Could you copy the whole listing below exactly as written?

*** Opening of TASK INPUTS ***

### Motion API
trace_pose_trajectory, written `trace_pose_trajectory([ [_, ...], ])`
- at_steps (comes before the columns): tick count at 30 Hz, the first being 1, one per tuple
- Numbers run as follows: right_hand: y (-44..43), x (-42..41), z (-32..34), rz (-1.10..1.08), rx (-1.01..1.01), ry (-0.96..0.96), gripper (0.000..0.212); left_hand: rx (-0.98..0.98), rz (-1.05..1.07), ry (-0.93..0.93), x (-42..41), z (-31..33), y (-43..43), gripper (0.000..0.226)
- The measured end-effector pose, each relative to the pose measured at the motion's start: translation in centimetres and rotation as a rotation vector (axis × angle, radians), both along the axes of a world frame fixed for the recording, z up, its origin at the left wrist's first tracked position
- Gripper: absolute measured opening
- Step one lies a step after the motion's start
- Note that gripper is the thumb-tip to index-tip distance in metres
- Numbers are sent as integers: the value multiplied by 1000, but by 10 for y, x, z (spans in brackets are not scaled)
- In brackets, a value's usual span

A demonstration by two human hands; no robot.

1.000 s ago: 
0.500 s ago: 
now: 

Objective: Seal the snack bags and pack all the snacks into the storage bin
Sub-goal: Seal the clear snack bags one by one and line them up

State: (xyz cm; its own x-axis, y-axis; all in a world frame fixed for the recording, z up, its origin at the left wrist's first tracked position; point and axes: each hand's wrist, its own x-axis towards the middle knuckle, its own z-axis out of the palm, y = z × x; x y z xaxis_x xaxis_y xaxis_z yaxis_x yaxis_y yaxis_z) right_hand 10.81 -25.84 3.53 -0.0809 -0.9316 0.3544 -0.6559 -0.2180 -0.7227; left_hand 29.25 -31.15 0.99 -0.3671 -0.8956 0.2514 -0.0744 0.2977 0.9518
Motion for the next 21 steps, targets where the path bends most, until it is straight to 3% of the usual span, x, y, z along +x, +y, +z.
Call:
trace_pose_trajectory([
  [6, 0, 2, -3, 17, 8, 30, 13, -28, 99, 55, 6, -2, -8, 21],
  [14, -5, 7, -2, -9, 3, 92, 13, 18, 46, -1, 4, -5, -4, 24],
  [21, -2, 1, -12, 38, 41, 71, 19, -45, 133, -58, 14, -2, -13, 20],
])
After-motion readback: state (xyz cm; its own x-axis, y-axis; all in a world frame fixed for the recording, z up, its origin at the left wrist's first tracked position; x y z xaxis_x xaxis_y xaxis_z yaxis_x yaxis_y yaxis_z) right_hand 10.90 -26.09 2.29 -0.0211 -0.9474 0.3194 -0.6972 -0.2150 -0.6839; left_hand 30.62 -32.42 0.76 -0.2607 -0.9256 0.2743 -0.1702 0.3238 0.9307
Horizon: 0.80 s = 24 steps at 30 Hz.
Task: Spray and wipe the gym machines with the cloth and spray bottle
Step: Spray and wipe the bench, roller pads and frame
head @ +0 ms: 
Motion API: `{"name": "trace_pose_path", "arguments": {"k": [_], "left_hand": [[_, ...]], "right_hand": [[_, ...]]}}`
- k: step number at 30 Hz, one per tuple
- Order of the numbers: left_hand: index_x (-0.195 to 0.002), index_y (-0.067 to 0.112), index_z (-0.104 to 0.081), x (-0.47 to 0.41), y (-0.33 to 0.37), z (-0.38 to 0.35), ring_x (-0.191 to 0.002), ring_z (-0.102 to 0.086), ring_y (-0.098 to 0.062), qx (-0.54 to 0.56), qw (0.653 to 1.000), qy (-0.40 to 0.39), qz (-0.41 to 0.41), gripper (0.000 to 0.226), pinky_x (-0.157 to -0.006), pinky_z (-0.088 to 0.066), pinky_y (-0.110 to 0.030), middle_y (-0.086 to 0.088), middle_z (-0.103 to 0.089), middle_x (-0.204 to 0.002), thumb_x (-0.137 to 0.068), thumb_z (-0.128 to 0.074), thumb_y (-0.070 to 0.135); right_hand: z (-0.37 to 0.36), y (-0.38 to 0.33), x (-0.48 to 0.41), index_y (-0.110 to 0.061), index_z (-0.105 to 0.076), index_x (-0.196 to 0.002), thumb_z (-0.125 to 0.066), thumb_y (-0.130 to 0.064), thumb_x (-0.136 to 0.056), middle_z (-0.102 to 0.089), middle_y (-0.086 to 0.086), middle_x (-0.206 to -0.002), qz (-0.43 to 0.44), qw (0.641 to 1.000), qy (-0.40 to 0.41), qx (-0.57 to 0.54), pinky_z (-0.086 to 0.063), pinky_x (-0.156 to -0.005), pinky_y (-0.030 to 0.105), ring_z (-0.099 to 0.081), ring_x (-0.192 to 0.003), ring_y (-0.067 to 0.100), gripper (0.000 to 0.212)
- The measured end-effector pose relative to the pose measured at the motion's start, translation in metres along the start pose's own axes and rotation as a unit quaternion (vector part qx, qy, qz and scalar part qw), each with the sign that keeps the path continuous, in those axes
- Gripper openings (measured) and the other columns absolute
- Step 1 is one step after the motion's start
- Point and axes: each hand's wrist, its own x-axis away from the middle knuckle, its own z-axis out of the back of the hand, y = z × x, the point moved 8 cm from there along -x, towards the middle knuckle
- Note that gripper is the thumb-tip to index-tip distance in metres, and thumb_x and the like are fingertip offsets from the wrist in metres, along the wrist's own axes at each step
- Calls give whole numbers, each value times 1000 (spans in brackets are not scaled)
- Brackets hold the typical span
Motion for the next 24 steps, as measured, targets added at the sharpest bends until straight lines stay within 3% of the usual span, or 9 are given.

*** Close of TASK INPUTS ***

_WRITTEN ANSWER_:
### Motion API
trace_pose_trajectory, written `trace_pose_trajectory([ [_, ...], ])`
- at_steps (comes before the columns): tick count at 30 Hz, the first being 1, one per tuple
- Numbers run as follows: right_hand: y (-44..43), x (-42..41), z (-32..34), rz (-1.10..1.08), rx (-1.01..1.01), ry (-0.96..0.96), gripper (0.000..0.212); left_hand: rx (-0.98..0.98), rz (-1.05..1.07), ry (-0.93..0.93), x (-42..41), z (-31..33), y (-43..43), gripper (0.000..0.226)
- The measured end-effector pose, each relative to the pose measured at the motion's start: translation in centimetres and rotation as a rotation vector (axis × angle, radians), both along the axes of a world frame fixed for the recording, z up, its origin at the left wrist's first tracked position
- Gripper: absolute measured opening
- Step one lies a step after the motion's start
- Note that gripper is the thumb-tip to index-tip distance in metres
- Numbers are sent as integers: the value multiplied by 1000, but by 10 for y, x, z (spans in brackets are not scaled)
- In brackets, a value's usual span

A demonstration by two human hands; no robot.

1.000 s ago: 
0.500 s ago: 
now: 

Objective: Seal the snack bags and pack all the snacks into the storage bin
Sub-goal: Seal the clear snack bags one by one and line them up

State: (xyz cm; its own x-axis, y-axis; all in a world frame fixed for the recording, z up, its origin at the left wrist's first tracked position; point and axes: each hand's wrist, its own x-axis towards the middle knuckle, its own z-axis out of the palm, y = z × x; x y z xaxis_x xaxis_y xaxis_z yaxis_x yaxis_y yaxis_z) right_hand 10.81 -25.84 3.53 -0.0809 -0.9316 0.3544 -0.6559 -0.2180 -0.7227; left_hand 29.25 -31.15 0.99 -0.3671 -0.8956 0.2514 -0.0744 0.2977 0.9518
Motion for the next 21 steps, targets where the path bends most, until it is straight to 3% of the usual span, x, y, z along +x, +y, +z.
Call:
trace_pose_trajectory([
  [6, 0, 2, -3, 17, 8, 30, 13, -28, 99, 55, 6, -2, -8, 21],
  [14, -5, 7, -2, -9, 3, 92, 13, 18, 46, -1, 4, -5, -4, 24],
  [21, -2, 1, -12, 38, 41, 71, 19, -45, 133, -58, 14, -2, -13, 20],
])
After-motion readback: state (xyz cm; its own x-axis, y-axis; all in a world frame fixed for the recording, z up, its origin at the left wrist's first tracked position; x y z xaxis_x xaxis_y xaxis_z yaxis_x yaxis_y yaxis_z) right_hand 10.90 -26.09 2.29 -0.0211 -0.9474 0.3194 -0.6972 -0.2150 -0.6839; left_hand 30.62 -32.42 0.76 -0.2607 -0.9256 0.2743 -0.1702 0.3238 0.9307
Horizon: 0.80 s = 24 steps at 30 Hz.
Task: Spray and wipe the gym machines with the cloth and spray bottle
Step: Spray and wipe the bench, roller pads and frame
head @ +0 ms: 
Motion API: `{"name": "trace_pose_path", "arguments": {"k": [_], "left_hand": [[_, ...]], "right_hand": [[_, ...]]}}`
- k: step number at 30 Hz, one per tuple
- Order of the numbers: left_hand: index_x (-0.195 to 0.002), index_y (-0.067 to 0.112), index_z (-0.104 to 0.081), x (-0.47 to 0.41), y (-0.33 to 0.37), z (-0.38 to 0.35), ring_x (-0.191 to 0.002), ring_z (-0.102 to 0.086), ring_y (-0.098 to 0.062), qx (-0.54 to 0.56), qw (0.653 to 1.000), qy (-0.40 to 0.39), qz (-0.41 to 0.41), gripper (0.000 to 0.226), pinky_x (-0.157 to -0.006), pinky_z (-0.088 to 0.066), pinky_y (-0.110 to 0.030), middle_y (-0.086 to 0.088), middle_z (-0.103 to 0.089), middle_x (-0.204 to 0.002), thumb_x (-0.137 to 0.068), thumb_z (-0.128 to 0.074), thumb_y (-0.070 to 0.135); right_hand: z (-0.37 to 0.36), y (-0.38 to 0.33), x (-0.48 to 0.41), index_y (-0.110 to 0.061), index_z (-0.105 to 0.076), index_x (-0.196 to 0.002), thumb_z (-0.125 to 0.066), thumb_y (-0.130 to 0.064), thumb_x (-0.136 to 0.056), middle_z (-0.102 to 0.089), middle_y (-0.086 to 0.086), middle_x (-0.206 to -0.002), qz (-0.43 to 0.44), qw (0.641 to 1.000), qy (-0.40 to 0.41), qx (-0.57 to 0.54), pinky_z (-0.086 to 0.063), pinky_x (-0.156 to -0.005), pinky_y (-0.030 to 0.105), ring_z (-0.099 to 0.081), ring_x (-0.192 to 0.003), ring_y (-0.067 to 0.100), gripper (0.000 to 0.212)
- The measured end-effector pose relative to the pose measured at the motion's start, translation in metres along the start pose's own axes and rotation as a unit quaternion (vector part qx, qy, qz and scalar part qw), each with the sign that keeps the path continuous, in those axes
- Gripper openings (measured) and the other columns absolute
- Step 1 is one step after the motion's start
- Point and axes: each hand's wrist, its own x-axis away from the middle knuckle, its own z-axis out of the back of the hand, y = z × x, the point moved 8 cm from there along -x, towards the middle knuckle
- Note that gripper is the thumb-tip to index-tip distance in metres, and thumb_x and the like are fingertip offsets from the wrist in metres, along the wrist's own axes at each step
- Calls give whole numbers, each value times 1000 (spans in brackets are not scaled)
- Brackets hold the typical span
Motion for the next 24 steps, as measured, targets added at the sharpest bends until straight lines stay within 3% of the usual span, or 9 are given.

This exercise has now been completed.